To date, most work involving CAR T-cells has used a patient’s own cells — that is, T-cells harvested from a person with cancer, modified and expanded in a lab, then put back into the person’s body to fight the cancer. However, this approach has numerous drawbacks, including being expensive and taking a fairly long time.

The use of allogenic cells, or donor-derived cells, could circumvent some of these drawbacks. But using allogenic cells has its own faults. Most notably, because the cells are not from the patient originally, there is the risk of graft-versus-host disease (GvHD), which is when donor immune cells attack the patient’s healthy tissue.

This process is mediated in large part by a specialized protein receptor that occurs naturally in T-cells — the T-cell receptor (TCR) — and helps these cells recognize their targets during an immune response.
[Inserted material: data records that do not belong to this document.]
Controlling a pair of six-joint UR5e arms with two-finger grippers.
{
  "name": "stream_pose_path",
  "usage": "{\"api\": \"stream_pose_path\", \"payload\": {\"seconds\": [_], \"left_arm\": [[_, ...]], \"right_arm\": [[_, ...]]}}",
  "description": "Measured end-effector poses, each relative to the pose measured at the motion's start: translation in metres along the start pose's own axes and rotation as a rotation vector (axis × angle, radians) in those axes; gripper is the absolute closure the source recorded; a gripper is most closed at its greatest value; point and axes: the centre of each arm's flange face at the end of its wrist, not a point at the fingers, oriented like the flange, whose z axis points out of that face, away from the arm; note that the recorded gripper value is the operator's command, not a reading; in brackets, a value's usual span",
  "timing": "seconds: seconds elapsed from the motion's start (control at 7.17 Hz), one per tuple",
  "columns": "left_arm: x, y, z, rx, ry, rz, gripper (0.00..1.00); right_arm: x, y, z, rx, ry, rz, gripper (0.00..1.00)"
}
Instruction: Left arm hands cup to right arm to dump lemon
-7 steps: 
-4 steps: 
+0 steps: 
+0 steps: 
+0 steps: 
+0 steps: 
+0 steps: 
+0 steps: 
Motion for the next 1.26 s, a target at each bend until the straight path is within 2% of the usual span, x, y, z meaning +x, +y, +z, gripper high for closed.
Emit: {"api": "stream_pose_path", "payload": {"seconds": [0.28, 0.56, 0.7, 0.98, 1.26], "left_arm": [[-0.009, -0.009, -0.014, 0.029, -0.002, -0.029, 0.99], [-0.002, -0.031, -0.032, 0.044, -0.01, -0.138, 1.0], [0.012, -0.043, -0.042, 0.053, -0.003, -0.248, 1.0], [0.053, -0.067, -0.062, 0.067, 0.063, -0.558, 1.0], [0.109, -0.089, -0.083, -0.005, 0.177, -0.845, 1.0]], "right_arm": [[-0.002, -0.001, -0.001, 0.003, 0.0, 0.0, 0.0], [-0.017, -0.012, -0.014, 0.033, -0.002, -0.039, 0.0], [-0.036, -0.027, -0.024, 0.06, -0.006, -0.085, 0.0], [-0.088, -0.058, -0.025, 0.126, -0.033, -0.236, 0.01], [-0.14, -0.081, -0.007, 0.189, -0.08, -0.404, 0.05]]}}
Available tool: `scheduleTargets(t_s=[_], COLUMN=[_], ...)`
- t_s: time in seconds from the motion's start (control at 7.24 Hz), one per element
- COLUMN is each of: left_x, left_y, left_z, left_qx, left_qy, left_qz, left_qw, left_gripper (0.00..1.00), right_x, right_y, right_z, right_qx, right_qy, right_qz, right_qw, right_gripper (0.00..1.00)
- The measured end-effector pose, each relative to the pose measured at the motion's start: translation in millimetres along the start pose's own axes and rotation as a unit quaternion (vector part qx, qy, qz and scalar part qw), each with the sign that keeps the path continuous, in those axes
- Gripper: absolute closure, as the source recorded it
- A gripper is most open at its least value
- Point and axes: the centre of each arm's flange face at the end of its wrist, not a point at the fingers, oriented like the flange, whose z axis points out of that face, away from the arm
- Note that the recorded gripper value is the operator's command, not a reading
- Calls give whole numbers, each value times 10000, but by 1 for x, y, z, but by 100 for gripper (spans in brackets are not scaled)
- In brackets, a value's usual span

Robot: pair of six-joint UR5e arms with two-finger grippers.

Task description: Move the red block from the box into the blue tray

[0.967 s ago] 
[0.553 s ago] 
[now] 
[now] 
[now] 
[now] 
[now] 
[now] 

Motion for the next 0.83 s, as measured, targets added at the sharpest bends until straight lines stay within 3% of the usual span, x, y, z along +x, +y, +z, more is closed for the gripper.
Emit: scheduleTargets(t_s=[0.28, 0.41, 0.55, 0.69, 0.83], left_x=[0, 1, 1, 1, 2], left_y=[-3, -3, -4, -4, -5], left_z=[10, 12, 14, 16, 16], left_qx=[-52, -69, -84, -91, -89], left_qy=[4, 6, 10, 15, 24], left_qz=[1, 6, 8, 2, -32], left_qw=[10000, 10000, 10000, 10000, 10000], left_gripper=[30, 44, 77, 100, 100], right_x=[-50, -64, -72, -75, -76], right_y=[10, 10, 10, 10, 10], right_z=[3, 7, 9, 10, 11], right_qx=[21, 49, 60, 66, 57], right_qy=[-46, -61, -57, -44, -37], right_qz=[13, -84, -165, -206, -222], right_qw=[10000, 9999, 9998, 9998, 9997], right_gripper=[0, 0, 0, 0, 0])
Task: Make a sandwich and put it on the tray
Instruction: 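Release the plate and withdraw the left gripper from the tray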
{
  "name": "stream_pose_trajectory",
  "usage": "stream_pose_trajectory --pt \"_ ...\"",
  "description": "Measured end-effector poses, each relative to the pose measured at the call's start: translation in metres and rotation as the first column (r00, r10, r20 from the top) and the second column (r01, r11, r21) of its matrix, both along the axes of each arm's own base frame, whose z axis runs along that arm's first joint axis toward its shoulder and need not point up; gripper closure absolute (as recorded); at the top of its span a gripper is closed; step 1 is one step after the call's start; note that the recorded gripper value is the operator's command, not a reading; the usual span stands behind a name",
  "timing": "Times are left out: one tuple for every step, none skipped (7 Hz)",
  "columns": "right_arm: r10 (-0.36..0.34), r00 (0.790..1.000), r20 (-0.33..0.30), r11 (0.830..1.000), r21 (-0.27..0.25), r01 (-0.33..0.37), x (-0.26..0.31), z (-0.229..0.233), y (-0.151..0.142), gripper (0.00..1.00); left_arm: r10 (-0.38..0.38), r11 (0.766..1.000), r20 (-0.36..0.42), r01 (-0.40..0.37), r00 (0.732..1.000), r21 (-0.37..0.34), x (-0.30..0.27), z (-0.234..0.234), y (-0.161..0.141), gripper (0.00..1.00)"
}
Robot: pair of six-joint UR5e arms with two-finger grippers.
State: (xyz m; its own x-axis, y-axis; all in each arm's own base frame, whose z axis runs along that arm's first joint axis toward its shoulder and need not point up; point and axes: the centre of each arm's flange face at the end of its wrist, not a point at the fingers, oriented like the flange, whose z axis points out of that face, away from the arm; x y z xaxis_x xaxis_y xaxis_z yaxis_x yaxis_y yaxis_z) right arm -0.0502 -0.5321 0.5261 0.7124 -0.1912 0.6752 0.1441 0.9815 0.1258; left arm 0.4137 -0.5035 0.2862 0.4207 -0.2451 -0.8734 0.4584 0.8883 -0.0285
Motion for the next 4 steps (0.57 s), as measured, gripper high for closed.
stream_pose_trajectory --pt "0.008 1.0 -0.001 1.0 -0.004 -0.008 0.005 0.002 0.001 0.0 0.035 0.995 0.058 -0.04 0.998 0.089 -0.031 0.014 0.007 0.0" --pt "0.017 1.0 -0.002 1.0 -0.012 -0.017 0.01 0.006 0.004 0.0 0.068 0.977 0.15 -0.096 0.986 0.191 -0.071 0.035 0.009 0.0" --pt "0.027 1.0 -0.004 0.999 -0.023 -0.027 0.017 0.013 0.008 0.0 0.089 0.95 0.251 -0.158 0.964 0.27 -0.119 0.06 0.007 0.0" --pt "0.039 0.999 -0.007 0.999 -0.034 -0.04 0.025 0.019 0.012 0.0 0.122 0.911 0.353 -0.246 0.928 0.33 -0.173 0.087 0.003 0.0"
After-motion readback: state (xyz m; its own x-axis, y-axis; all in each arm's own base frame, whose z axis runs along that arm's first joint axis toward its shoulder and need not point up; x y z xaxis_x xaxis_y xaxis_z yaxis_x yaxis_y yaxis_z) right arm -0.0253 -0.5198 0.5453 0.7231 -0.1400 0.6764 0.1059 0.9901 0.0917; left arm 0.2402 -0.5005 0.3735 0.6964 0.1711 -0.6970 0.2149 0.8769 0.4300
CYAD-211 is an allogenic CAR T-cell therapy with two principle components. First is a CAR receptor specific for B-cell maturation antigen (BCMA), a protein that is highly produced by myeloma cells. Second is a short hairpin RNA (shRNA), a molecule that reduces the levels of the endogenous TCR. The first component aims to make the therapy an effective treatment for myeloma, while the second seeks to reduce GvHD risk.

“We are excited to have the CYAD-211 IND in effect to initiate the Phase 1 trial by year-end 2020 for this first-in-class CAR T candidate for patients with multiple myeloma and look forward to accelerating the development of additional shRNA-based allogeneic candidates from our CYAD-200 series towards clinical trials,” Petti said.